What happens when disaster strikes?

March 21, 2018 Uncategorized 0

One of our clients recently had some issues with their server, and while this wasn’t a complete disaster we did have to go through many elements of their disaster recovery procedure to get their systems back to running the way they should. What happened, and what can be learnt from the process? By Matt Kirby.

Background

This particular client’s setup has elements common to many small-to-medium sized businesses:

A recent Dell PowerEdge server, covered by a Dell Pro Support Mission Critical 4 Hour Response warranty (which came in very handy!), performing the following roles:

Active Directory Domain Controller (so manages the network and handles logins and security)
Main data store (including all company data, accounts and payroll data, roaming profiles, user home drives)
Microsoft Exchange (and associated services: Outlook Web Access (webmail) and ActiveSync (for iPhones etc))
Blackberry Enterprise Server Express (BESx)
Microsoft Sharepoint (intranet, used by staff for general notices)

All data on the server is backed up to an external LTO3 tape drive each night, using Symantec Backup Exec. However, only company data (and email) is backed up, as there isn’t enough time each night (or enough space on the tape) to backup the configuration of the server as well. The tapes are changed regularly by on-site staff, and the backups are regularly monitored by ourselves. There had been a few minor backup issues recently (Exchange wasn’t backing up fully on occasions) but generally the backup procedures were working well.

The event that started it all

Towards the end of one particular working day (around 5.30 PM) the server stopped responding to the network – everyone’s Outlook went into “offline” mode and wouldn’t connect to the Exchange server, and no-one could access any of the networked drives on the server.

Fortunately I was on site already as part of a scheduled visit, so I was in a position to immediately start investigating (rather than our client having to wait until one of us could get there).

Initially I was hoping that this was a simple networking issue – a loose or failed cable somewhere or a crashed switch. However when I got to the server I discovered that it also wasn’t responding to the locally attached keyboard and mouse. I also noticed that the hard-disk activity light was constantly flickering – which was unexpected as no-one could access the server, and the server appeared to be doing nothing – so there should be little to no hard-disk activity.

At this point we had no option but to forcibly shut the server down.
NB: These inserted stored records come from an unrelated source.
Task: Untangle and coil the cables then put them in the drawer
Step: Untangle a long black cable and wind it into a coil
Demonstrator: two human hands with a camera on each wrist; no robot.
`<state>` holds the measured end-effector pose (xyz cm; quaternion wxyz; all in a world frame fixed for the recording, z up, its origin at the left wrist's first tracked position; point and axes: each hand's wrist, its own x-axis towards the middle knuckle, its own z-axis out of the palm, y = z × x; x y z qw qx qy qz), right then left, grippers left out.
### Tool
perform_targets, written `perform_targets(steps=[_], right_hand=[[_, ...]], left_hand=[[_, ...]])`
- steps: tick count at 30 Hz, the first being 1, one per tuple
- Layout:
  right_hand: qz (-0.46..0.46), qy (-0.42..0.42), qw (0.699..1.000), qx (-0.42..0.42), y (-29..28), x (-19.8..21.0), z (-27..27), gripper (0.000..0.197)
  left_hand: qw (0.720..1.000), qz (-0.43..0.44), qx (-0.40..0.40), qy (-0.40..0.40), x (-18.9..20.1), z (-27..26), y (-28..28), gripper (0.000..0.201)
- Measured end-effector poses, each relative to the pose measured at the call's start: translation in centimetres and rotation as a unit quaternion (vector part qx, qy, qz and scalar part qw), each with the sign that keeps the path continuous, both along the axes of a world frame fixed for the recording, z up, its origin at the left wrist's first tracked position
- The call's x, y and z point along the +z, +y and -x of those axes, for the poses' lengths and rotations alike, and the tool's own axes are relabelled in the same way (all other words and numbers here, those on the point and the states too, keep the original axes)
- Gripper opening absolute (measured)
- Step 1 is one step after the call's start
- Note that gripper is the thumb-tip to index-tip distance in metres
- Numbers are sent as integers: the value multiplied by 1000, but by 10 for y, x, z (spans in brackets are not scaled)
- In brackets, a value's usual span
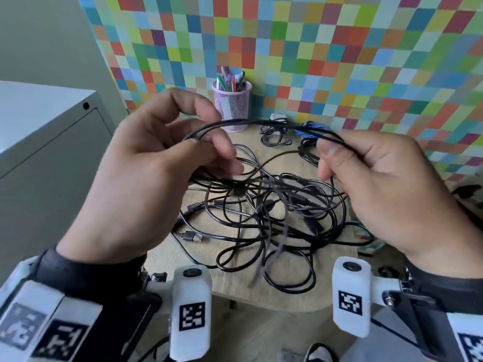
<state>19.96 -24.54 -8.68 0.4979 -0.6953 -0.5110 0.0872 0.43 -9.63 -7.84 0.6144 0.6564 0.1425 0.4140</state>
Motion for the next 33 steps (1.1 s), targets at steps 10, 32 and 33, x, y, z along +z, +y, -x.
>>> perform_targets(steps=[10,32,33], right_hand=[[-23,30,999,-24,-5,0,-11,33],[-170,294,938,-72,-7,-6,-49,39],[-163,285,941,-79,-7,-7,-50,40]], left_hand=[[975,-151,111,120,-3,8,13,3],[883,-222,356,212,0,30,54,40],[879,-221,366,211,1,32,57,40]])
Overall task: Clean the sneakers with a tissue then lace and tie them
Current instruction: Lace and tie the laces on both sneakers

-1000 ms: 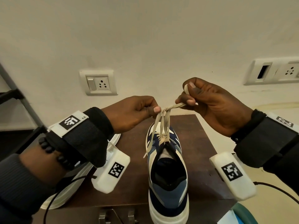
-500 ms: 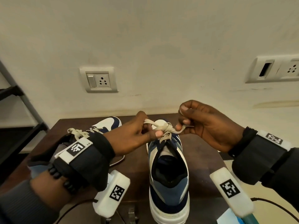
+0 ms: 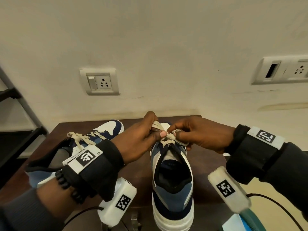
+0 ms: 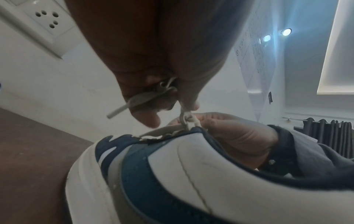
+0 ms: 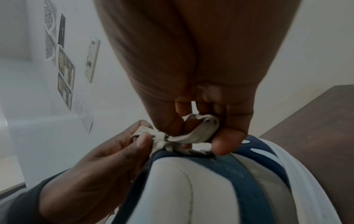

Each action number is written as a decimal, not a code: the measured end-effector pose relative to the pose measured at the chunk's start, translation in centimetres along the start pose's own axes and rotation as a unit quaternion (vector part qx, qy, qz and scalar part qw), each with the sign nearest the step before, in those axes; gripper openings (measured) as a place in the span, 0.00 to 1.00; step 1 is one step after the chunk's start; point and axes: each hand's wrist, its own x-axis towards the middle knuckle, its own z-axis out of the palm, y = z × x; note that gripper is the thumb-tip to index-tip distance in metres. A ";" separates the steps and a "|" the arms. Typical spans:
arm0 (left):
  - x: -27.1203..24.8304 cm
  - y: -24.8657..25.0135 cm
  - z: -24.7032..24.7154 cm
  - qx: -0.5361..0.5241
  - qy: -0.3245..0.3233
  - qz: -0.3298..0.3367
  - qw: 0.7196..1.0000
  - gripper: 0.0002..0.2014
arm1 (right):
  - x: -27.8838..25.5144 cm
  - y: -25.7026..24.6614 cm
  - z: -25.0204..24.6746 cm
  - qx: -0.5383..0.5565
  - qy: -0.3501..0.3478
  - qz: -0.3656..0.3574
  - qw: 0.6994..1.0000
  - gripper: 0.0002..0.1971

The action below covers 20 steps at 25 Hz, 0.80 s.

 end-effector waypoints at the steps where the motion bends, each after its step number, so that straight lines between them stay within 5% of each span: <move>1: -0.1 0.1 -0.1 -0.004 0.001 0.000 1.000 0.08 | 0.0 -0.1 0.1 0.007 0.004 -0.008 1.000 0.12; 4: -0.3 0.1 -0.2 -0.014 -0.001 0.002 1.000 0.10 | -0.1 -0.1 0.1 0.020 -0.031 -0.033 0.999 0.19; 7: -0.4 0.2 -0.1 -0.030 0.008 -0.006 1.000 0.08 | -0.1 -0.2 -0.2 0.008 -0.070 -0.012 0.997 0.14; 12: -0.4 -0.1 -0.6 -0.016 0.044 -0.040 0.998 0.09 | -0.2 0.1 -1.2 -0.011 -0.004 0.005 1.000 0.09; 20: -0.8 -1.0 0.6 0.045 0.079 -0.122 0.988 0.16 | -2.5 0.7 -1.3 -0.064 0.039 0.051 0.996 0.17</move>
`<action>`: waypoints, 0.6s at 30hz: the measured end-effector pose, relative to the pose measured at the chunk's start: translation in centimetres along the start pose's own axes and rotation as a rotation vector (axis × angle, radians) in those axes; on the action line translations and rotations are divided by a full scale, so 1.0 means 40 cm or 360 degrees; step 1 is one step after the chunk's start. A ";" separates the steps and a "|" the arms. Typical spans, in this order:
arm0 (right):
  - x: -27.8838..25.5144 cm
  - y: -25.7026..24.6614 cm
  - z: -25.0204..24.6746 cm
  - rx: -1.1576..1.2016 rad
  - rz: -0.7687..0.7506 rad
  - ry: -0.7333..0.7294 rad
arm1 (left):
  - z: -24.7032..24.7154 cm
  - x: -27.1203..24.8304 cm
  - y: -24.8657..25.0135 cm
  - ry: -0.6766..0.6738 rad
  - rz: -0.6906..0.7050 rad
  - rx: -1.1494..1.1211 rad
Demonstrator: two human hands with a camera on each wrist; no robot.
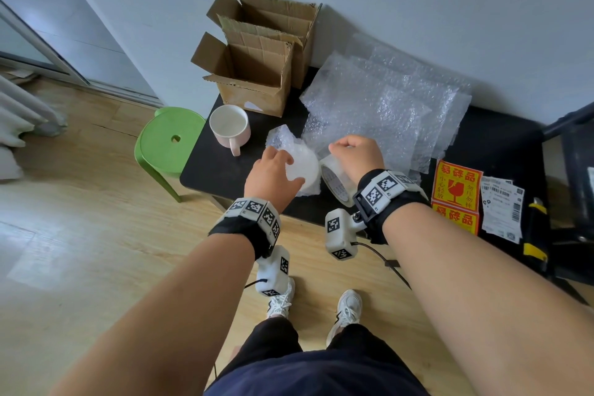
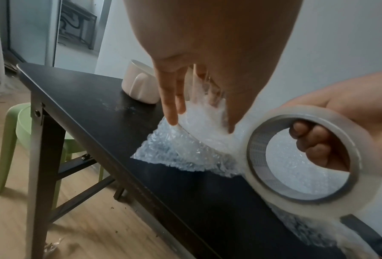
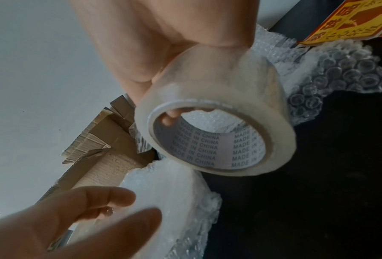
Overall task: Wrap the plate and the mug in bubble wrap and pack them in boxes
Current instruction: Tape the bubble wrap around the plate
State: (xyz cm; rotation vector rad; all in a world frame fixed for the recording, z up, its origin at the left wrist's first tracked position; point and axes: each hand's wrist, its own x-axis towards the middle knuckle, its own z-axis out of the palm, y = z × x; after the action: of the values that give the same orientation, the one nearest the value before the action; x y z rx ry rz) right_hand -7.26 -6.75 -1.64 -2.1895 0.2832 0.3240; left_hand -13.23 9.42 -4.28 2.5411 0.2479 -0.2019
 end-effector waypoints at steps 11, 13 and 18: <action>0.000 -0.010 0.005 -0.0026 -0.0027 -0.0010 | -0.027 0.006 0.003 0.0102 0.0179 0.0145; 0.000 -0.010 0.003 -0.0026 -0.0014 -0.0012 | -0.027 0.001 -0.007 0.0084 0.0234 0.0346; 0.003 -0.012 0.000 -0.0019 0.0011 -0.0013 | -0.007 -0.014 -0.049 0.0081 0.0563 0.0755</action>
State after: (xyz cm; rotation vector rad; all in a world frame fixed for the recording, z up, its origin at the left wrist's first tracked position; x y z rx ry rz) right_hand -6.99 -6.50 -1.33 -2.1988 0.2847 0.3392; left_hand -14.19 11.13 -4.98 3.0049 -0.2650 -0.0613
This isn’t ideal as servers (and PCs in general) do not take too kindly to having the power unceremoniously removed, however there was no other way of initiating an ordered shut-down as the server was completely unresponsive and showed no signs that it would recover itself.

Pulling the plug on a running server is always a heart-stopping moment – however this was doubly worrying as there appeared to be hard-disk activity – and anything the server was attempting to save could potentially be lost. However, I knew that backups were in a fairly good state so at worst we’d be looking at a rebuild of the server – not ideal, but not the worst.

So, power comes out, goes back in, and the server is asked to start…….

…..and after while it does!

After it’s eventual start I can login, and there’s nothing worrying in the event log and the server seems to be happy. It’s back on the network, able to serve files to people, email is flowing. However, the hard-disk activity light is still flashing away quite merrily, so I suspect that there is something else going on – as there should be some hard-disk activity, but not this much.

Going on a RAID

As I suspected that there was something going on with the disks, I loaded up Dell’s Server Administrator utility to have a look at the status of the hard-disk RAID array. This showed that one of the disks had failed so the RAID array was “degraded” – meaning it was still working but definitely not happy. As this server had a 4 hour response warranty I got on the phone to Dell (by this point it was close to 7 PM).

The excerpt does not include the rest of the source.